**WHAT IS EXPECTED:** Show every line of the data that includes the word "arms".

**DATASET CONTENT:**
• • • • •

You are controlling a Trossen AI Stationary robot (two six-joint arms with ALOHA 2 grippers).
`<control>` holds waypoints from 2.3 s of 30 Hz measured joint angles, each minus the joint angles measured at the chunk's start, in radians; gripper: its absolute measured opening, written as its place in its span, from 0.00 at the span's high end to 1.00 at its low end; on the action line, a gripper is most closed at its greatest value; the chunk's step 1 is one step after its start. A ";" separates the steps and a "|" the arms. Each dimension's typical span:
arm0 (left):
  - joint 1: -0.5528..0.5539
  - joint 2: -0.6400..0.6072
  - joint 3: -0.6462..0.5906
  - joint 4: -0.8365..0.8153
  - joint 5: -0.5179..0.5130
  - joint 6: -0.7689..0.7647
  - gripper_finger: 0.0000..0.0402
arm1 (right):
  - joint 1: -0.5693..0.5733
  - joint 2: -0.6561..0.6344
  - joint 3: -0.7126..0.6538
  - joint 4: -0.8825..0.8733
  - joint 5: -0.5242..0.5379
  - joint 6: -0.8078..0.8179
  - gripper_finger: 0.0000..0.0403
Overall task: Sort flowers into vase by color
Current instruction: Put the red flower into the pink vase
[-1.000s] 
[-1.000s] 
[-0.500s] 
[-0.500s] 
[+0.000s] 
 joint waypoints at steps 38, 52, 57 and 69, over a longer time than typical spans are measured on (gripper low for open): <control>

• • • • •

**TASK ANSWER:**
You are controlling a Trossen AI Stationary robot (two six-joint arms with ALOHA 2 grippers).
`<control>` holds waypoints from 2.3 s of 30 Hz measured joint angles, each minus the joint angles measured at the chunk's start, in radians; gripper: its absolute measured opening, written as its place in its span, from 0.00 at the span's high end to 1.00 at its low end; on the action line, a gripper is most closed at its greatest value; the chunk's step 1 is one step after its start. A ";" separates the steps and a "|" the arms. Each dimension's typical span:

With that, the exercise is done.